Uma última informação, talvez menos divulgada: entre o final de 2023 e o início de 2024, foi julgada improcedente uma ação coletiva movida pelo CAI há 15 anos, contra a província de Rio Negro. A ação reuniu reivindicações de dez comunidades de Rio Negro, desde a serra até o planalto de Somuncura. Foi pedido reconhecimento e proteção à província, com base em centenas de páginas de documentos de arquivo, perícias agronómicas, cadastrais e antropológicas, além dos testemunhos de uma dezena de residentes e outros profissionais.
No mesmo período e na mesma província, o governo de Alberto Weretilnek modificou a lei de terras, abrindo os recursos naturais à exploração mineira e liberalizando a possibilidade de compra por estrangeiros.
Traçando o futuro
A trama de conexões é extensa, surpreendente e até absurda. Quando os juízes – hoje absolvidos – Julián Ercolini, Juan Bautista e Carlos Mahiques, Yadarola e Cayssials; o promotor D’alessandro e dois diretores do Clarín foram passear pela fazenda de Joe Lewis, visitaram também Baguales, o centro de esqui administrado por Gastón Gaudio.
O nome Baguales vem de uma das capitais do Catar, especificamente a da família real do Catar. Mas eles não são os únicos árabes na jogada: há também vizinhos dos Emirados disputando alguns dos territórios em disputa nos processos que envolvem as comunidades agrupadas na CAI e o governo provincial de Rio Negro.
Orlando Carriqueo, da Coordenadora do Parlamento Mapuche, a articulação da povo originário que luta por defender suas terras, dá pistas para rastrear a Gastón Marano, advogado de Gabriel Carrizo, um dos envolvidos na tentativa de assassinato da ex-presidente Cristina Kirchner. Marano também foi assessor do atual governador de Chubut, Ignacio Torres, quando este era senador. De acordo com suas declarações anteriores, Torres teve papel decisivo na tentativa de culpar uma comunidade Mapuche pelos incêndios no Parque Nacional Los Alerces, no verão de 2023.
Assim, acumulam-se evidências da existência de um ecossistema de relações pessoais, políticas, trabalhistas e comerciais que é o caldo no qual se cultiva a resposta à estratégia contra o povo Mapuche, como parte de uma vocação de vingança contra os interesses populares em geral. Estas ligações utilizam redes locais, mas recebem recursos de grandes grupos multinacionais, através de redes de socialização, locais de intercâmbio, recreação e negócios. A casta empresarial dialoga interna e internacionalmente, e está preparando sua vingança de classe.
Em mais de uma dimensão, o avanço do setor imobiliário em Chubut e Rio Negro reproduz a retirada dos setores populares em nível nacional. Com especificidades e sedimentações históricas diferenciadas, o povo Mapuche não escapa às consequências gerais dos confrontos nacionais.

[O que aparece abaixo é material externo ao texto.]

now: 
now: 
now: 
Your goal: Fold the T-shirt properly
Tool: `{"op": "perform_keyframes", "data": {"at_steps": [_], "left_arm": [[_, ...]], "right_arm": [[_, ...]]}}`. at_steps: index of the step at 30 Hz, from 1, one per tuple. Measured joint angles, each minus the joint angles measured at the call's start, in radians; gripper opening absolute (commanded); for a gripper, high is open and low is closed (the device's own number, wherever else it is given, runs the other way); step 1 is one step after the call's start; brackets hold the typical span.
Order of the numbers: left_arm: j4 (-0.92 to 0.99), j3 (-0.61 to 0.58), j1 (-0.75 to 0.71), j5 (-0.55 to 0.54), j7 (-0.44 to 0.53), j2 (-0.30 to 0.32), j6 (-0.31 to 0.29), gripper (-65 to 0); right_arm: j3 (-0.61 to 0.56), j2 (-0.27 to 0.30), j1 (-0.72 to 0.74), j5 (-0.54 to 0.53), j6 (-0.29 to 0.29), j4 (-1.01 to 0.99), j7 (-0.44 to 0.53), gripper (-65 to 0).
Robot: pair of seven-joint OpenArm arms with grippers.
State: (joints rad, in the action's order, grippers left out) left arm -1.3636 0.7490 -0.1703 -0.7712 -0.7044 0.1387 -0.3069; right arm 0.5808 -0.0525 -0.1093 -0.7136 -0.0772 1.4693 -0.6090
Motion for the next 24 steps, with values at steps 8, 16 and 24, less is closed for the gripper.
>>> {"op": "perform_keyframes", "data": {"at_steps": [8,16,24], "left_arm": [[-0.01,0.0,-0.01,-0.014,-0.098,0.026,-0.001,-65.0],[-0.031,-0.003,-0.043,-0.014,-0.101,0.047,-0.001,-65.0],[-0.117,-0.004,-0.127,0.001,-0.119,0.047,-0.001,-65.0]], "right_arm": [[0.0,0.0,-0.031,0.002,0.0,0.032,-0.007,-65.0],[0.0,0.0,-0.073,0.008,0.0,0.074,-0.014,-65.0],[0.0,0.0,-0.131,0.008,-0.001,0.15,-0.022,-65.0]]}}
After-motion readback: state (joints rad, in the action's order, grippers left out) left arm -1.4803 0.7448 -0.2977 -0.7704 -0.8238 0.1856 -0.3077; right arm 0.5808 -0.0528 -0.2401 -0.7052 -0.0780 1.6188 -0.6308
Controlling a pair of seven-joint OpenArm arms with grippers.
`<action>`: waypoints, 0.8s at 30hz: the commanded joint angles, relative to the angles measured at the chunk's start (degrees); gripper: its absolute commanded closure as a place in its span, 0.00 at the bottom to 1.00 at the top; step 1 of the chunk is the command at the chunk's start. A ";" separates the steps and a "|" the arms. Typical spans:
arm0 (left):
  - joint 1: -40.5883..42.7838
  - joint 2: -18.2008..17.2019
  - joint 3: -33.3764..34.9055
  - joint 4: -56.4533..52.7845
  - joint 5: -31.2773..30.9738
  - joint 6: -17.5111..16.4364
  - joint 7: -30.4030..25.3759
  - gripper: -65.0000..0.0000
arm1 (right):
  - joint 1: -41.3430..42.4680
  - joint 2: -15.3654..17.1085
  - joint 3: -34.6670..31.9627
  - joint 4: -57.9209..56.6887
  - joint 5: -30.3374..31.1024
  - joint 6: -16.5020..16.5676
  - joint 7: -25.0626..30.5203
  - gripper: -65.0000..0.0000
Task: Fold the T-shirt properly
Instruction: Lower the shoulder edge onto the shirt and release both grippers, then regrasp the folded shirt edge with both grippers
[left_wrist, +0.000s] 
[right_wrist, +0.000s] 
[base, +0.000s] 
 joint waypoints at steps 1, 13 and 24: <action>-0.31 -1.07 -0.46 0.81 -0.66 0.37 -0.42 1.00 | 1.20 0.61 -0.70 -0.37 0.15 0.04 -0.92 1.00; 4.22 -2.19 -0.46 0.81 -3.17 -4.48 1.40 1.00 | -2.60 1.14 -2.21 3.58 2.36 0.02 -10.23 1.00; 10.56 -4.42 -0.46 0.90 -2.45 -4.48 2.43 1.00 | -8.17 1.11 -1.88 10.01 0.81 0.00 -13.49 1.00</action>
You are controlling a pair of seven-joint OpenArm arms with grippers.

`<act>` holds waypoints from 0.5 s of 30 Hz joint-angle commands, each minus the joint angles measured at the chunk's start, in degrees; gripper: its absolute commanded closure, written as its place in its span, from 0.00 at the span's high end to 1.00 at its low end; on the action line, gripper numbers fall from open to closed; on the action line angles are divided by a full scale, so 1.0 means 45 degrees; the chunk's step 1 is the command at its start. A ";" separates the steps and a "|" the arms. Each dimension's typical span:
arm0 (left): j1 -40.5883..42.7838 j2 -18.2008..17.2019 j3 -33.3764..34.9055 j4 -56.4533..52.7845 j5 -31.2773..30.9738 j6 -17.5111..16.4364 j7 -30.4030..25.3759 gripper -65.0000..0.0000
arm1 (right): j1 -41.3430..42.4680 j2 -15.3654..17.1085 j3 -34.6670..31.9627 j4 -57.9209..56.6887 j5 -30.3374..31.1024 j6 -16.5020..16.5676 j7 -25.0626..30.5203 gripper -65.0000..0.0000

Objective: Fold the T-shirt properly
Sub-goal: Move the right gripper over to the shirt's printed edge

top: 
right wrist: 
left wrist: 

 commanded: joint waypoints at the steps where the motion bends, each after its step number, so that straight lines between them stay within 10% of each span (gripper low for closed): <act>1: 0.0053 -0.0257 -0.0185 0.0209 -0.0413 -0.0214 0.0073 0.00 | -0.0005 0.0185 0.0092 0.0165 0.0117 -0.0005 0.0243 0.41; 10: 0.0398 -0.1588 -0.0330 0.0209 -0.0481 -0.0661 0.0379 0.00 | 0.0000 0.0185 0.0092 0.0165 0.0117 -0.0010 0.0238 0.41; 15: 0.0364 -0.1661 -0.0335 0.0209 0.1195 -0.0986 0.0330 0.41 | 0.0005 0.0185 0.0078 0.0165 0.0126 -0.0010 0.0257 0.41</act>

A avalanche de decisões contra as comunidades Mapuche, a perseguição e prisão de alguns dos seus líderes, a transmutação de conquistas e avanços em derrotas e condenações, não são apenas uma expressão de injustiça e vingança, mas também dinamite sob as fracas pontes de diálogo e a elaboração política dos conflitos.
Vale a pena perguntar, nestes contextos, se a tentativa de disciplina apenas responde à situação nacional e local, como um momento nas lutas entre estas frações de classe. Ou se sinalizam uma mudança mais profunda, que pode ir além da hegemonia de direita que a Argentina vive. As articulações local-globais que indicamos parecem indicar a segunda.